Jordan Opens State Schools to Iraqi Children

Author: 
Agencies
Publication Date: 
Wed, 2007-08-08 03:00

AMMAN, 8 August 2007 — Tens of thousands of children of Iraqi refugees in Jordan are to be allowed into state schools after the summer holidays, officials announced yesterday. “The Jordanian Ministry of Education’s decision to accept Iraqi children in public schools without the need to obtain residency permits ... will solve a big problem for the Iraqi community,” Iraqi Ambassador Saad Hayani told AFP.

Education Ministry official Mohammed Akur said “around 50,000 Iraqi students” are expected to enroll in public schools when the 2007-2008 academic year starts later this month. The move “is in response to the humanitarian situation the Iraqis are going through. It is meant to ensure Iraqi children access to education,” Akur told the pro-government Jordan Times daily.

Akur, who heads students affairs at the ministry, said 14,000 Iraqi pupils were already enrolled in schools across Jordan, but he did not specify if they were in state or private schools.

According to Hayani, Iraqi children needed to have Jordanian residency permits to be allowed into state schools although the requirement was dropped last year for private schools. “Most of the Iraqis in Jordan do not have residency permits,” Hayani said.

Jordan in July hosted a conference of countries sheltering Iraqis who fled the violence in their country, including Syria, Egypt and Turkey as well as representatives of the United Nations. The meeting underscored the need for international assistance” to host countries “so that they can continue to provide an adequate level of services to Iraqi nationals,” particularly health and education.

Last month, the UN High Commissioner for Refugees and the children’s fund UNICEF issued an appeal for 129 millions dollars to send 155,000 Iraqi children in Syria, Jordan, Egypt and Lebanon to school from the next academic year. According to the United Nations, some four million of Iraq’s 26 million people have fled the violence, including those who left before the 2003 US-led invasion. An estimated 1.4 million went to Syria and 750,000 to Jordan.

In Damascus, a Syrian rights group has warned that the number of Iraqi refugees who have gone to Syria is now almost at 2 million, with many of them facing a desperate situation, the group’s head said yesterday.

According to a report earlier this week by the Syrian Organization for Human Rights, the number Iraqis who fled the spiraling violence at home to seek shelter in Syria has topped 10 percent of Syria’s population of 18.5 million.

Abuld-Karim Al-Rihawi, head of the organization, told The Associated Press in Damascus that of the 2,000 daily influx of Iraqis to Syria, only a few leave Syria for a third country and scores fail to register with the UN refugee agency in Damascus. “The suffering of those Iraqis is very big, they haven’t got enough money to afford the soaring prices in Syria of almost all items, in addition to the lack of job opportunities in a country which itself is suffering from a rise in the unemployment rate,” Rihawi said.

The Iraqis are considered by the Syrian government as “guests” and not refugees, and cannot get work permits.

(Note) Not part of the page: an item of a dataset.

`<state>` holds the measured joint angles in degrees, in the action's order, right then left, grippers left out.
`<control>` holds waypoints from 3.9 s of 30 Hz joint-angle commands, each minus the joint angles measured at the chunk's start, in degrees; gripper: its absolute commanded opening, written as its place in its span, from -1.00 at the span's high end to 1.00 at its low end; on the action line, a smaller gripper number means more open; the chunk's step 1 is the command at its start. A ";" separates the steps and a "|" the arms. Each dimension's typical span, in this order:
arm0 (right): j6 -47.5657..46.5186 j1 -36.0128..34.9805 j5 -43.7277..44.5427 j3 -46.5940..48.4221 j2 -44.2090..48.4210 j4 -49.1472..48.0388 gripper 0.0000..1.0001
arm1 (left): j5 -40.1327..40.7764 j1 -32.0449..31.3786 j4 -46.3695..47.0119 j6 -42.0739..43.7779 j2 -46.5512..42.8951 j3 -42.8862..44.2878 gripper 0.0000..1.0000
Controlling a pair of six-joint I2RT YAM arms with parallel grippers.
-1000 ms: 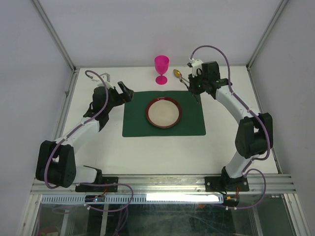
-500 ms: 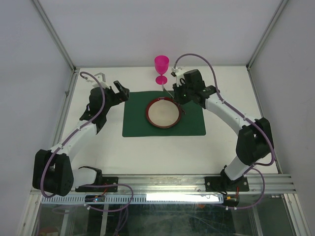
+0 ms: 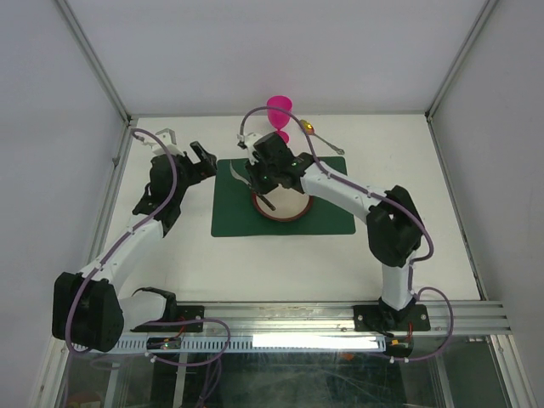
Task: Set the dinner table for one person
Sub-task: Place the fork on the napkin.
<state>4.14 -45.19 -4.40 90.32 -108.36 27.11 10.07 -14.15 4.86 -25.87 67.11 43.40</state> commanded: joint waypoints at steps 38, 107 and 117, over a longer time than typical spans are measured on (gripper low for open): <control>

If they are caught working, that is considered illegal. Many of the refugees live on savings brought from Iraq or depend on money sent to them by relatives from abroad, Rihawi said. Those who run out of money are forced to take on any kind of work, usually with very low wages.

Iraqis enter Syria without a visa and can legally reside for up to three months, at which point they must leave Syria for at least one day. After this, they can re-enter with a new residency. Exceptions are made for students at Syrian schools and universities, and Iraqi men married to Syrian women.

Sybella Wikes of the UN refugee agency said the latest UNHCR figure for Iraqi refugees in Syria was 1.5 million, but that the number of new arrivals daily indeed is 2,000. That figure was first reported by the World Health Organization during a refugee conference in July in Damascus. The gathering concluded that Syria is overwhelmed by the large number of Iraqis who continue to pour in and faces a looming refugee crisis.